At the time of death he owned some twenty slaves. His widow survived
him about twenty-three years, and died in 1880, aged eighty-five years.
Luther F. Jacobs
was reared at home and was well educated in the district schools, in an
academy and in Delaware College, taking the classical course of
instruction. At the age of twenty-one he left home and removed to
Indiana, remaining there one year, and then coming to Illinois, where
he remained until the spring of l86l. During this time he was engaged
in teaching school and in buying grain. On September 17, 1861, he was
sworn in as a member of Company H, Thirty-first Illinois Infantry, at
Cairo, under Capt. Greenlee. His first experience in battle was on
November 7, at Belmont. He was in the Jefferson barracks two months on
account of diarrhoea and paralysis. Otherwise, he was on duty all the
time he was in the service, three years, being neither seriously
wounded nor taken prisoner. During a portion of the time he was often
detailed as clerk and scribe at regimental headquarters, in which
position he was useful and efficient. He came home with health impaired
from exposure and two wounds, one in the head, the other in the hip. He
came through Vienna on his way to J. S. Whittenberg's, where he went
for a certificate to teach school, and afterward taught for six months.

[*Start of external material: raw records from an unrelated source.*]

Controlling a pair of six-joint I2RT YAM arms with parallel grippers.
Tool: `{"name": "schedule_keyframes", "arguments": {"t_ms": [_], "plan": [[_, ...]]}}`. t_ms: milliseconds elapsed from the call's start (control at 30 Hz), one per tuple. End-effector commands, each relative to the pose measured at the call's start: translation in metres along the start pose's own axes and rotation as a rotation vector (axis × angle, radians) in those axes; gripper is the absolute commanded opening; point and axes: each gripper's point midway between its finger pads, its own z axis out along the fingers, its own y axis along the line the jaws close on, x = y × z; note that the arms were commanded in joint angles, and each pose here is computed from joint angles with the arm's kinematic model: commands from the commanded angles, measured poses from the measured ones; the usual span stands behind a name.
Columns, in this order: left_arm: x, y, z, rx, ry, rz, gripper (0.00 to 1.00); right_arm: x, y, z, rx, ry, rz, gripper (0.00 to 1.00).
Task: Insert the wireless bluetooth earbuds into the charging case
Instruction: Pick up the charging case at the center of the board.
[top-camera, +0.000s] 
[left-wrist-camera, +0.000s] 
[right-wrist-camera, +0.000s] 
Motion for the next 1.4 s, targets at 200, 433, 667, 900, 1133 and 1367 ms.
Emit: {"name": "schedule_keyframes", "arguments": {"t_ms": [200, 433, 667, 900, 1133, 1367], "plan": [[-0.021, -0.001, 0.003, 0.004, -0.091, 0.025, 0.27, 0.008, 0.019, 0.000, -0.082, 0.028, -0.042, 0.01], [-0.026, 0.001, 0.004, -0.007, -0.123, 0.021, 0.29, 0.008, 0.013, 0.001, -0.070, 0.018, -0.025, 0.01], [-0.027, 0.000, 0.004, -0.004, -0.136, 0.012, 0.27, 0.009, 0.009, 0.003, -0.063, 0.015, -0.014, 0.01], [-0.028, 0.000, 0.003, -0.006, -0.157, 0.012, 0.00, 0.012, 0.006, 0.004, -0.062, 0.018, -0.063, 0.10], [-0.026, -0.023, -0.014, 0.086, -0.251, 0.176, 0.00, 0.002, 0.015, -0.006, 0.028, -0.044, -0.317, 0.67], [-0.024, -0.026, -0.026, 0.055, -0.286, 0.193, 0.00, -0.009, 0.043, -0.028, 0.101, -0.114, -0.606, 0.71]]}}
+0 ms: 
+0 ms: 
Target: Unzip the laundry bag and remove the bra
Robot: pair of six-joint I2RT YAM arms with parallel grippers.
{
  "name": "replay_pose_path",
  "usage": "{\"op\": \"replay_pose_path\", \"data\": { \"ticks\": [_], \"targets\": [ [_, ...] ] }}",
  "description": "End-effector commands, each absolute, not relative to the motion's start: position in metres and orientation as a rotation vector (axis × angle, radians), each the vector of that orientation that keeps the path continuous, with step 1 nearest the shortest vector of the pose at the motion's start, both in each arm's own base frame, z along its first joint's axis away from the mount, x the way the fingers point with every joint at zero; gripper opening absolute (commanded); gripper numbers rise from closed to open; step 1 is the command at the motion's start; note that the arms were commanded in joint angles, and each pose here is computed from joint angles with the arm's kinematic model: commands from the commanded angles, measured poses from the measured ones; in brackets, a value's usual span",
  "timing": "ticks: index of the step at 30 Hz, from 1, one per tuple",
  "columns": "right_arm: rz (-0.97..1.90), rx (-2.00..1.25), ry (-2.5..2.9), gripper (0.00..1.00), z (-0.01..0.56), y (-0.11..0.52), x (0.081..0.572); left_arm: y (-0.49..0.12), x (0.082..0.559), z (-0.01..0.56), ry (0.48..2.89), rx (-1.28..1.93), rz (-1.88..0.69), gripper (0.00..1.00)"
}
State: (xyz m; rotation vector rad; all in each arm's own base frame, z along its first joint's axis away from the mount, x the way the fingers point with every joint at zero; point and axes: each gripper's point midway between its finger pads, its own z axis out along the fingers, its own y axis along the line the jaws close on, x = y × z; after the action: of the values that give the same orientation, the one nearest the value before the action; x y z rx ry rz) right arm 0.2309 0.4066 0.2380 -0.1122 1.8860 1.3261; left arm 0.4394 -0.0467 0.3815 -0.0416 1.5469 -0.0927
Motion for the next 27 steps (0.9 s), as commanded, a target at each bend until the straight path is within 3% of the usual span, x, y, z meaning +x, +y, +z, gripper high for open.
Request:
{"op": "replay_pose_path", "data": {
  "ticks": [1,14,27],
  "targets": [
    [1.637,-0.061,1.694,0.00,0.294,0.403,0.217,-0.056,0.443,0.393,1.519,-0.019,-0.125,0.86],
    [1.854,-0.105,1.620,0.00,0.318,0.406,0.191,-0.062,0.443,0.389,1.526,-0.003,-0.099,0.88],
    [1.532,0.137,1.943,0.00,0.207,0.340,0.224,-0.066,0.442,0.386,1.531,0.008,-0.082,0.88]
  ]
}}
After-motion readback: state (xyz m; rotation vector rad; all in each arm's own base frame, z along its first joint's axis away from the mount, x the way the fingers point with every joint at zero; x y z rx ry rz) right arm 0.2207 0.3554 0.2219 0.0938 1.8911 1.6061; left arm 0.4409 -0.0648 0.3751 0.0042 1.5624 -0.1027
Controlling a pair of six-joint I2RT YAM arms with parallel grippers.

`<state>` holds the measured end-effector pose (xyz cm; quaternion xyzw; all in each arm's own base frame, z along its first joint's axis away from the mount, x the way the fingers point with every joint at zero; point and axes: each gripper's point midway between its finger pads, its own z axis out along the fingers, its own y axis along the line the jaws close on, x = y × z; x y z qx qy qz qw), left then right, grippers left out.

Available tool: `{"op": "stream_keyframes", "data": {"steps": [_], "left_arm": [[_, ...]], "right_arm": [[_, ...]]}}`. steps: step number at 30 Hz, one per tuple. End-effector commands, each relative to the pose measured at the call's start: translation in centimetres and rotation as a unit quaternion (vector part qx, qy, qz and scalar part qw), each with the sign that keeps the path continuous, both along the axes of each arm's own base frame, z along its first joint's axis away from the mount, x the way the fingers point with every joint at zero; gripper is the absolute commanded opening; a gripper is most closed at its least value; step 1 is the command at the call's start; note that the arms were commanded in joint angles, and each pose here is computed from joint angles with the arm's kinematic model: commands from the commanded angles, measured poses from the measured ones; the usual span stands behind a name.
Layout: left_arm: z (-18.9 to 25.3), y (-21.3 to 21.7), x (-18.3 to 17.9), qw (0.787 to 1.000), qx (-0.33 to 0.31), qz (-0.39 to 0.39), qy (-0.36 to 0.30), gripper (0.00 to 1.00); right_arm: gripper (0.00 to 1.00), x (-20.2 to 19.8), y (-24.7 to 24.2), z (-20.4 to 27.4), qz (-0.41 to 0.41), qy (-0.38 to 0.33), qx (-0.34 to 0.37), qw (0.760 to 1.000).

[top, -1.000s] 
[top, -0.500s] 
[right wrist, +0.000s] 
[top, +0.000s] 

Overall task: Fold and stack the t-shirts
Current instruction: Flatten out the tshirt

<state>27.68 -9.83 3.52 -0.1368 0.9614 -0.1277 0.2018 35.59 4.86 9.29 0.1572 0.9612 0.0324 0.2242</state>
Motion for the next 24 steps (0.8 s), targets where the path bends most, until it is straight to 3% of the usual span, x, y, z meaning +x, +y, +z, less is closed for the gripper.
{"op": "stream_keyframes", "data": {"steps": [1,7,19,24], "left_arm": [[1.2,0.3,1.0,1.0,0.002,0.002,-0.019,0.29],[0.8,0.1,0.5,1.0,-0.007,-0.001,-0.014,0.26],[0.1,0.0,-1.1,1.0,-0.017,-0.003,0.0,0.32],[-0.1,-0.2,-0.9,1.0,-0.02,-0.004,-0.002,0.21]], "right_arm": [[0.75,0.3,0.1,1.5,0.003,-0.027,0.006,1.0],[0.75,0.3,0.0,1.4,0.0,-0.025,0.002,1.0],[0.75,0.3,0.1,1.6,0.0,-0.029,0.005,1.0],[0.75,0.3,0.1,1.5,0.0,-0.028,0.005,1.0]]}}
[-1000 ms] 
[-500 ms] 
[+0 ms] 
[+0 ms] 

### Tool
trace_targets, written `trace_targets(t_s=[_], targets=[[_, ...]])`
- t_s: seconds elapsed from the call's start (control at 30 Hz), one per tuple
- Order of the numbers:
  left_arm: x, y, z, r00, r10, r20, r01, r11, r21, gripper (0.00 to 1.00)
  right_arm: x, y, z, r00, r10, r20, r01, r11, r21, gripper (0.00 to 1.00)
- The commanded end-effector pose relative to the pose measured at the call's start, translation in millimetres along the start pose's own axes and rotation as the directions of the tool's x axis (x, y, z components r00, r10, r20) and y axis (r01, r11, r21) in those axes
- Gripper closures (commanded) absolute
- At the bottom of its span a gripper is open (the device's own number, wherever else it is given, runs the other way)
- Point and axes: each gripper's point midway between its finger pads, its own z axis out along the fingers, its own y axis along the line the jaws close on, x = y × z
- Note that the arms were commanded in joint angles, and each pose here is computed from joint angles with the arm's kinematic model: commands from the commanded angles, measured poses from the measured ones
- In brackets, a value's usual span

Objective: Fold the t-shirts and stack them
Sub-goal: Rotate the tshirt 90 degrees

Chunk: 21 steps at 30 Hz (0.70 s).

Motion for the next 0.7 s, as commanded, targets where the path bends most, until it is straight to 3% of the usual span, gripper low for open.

In February, 1865, Mr. Jacobs
married Frances H. Short, of Johnson County, daughter of Benjamin
Short. He continued teaching in Illinois, in four or five different
counties. He and his wife settled down at their present home in 1872,
where he had bought eighty acres of land three miles .west of Vienna,
this eighty acres being a dower to his wife, which he obtained through
the courts. He has added to this original eighty acres from time to
time, until now he owns two hundred and twenty acres in three farms,
with a house on each. He has a fine fruit farm, having twenty acres of
orchard, both old and new. He is about to make fruit culture a
specialty, having apples, peaches, plums, apricots, cherries, grapes,
and all kinds of small fruits. He has, so far, been carrying on general
farming and growing large crops of wheat and corn,
having sometimes raised as much as fifteen hundred bushels of wheat in
one year. He keeps a few good horses and mules, cattle, sheep and hogs,
raising the latter for the market. Mr. Jacobs has three sons and three
daughters, ranging from twenty-two years of age down to three, all of
them at home. Charles has a wife and one daughter and resides on one of
the three farms. He also owns a farm adjoining. Mr. Jacobs has served
as Supervisor of the township. Politically, he is a Democrat, and
religiously he reserves the right to think and believe for himself.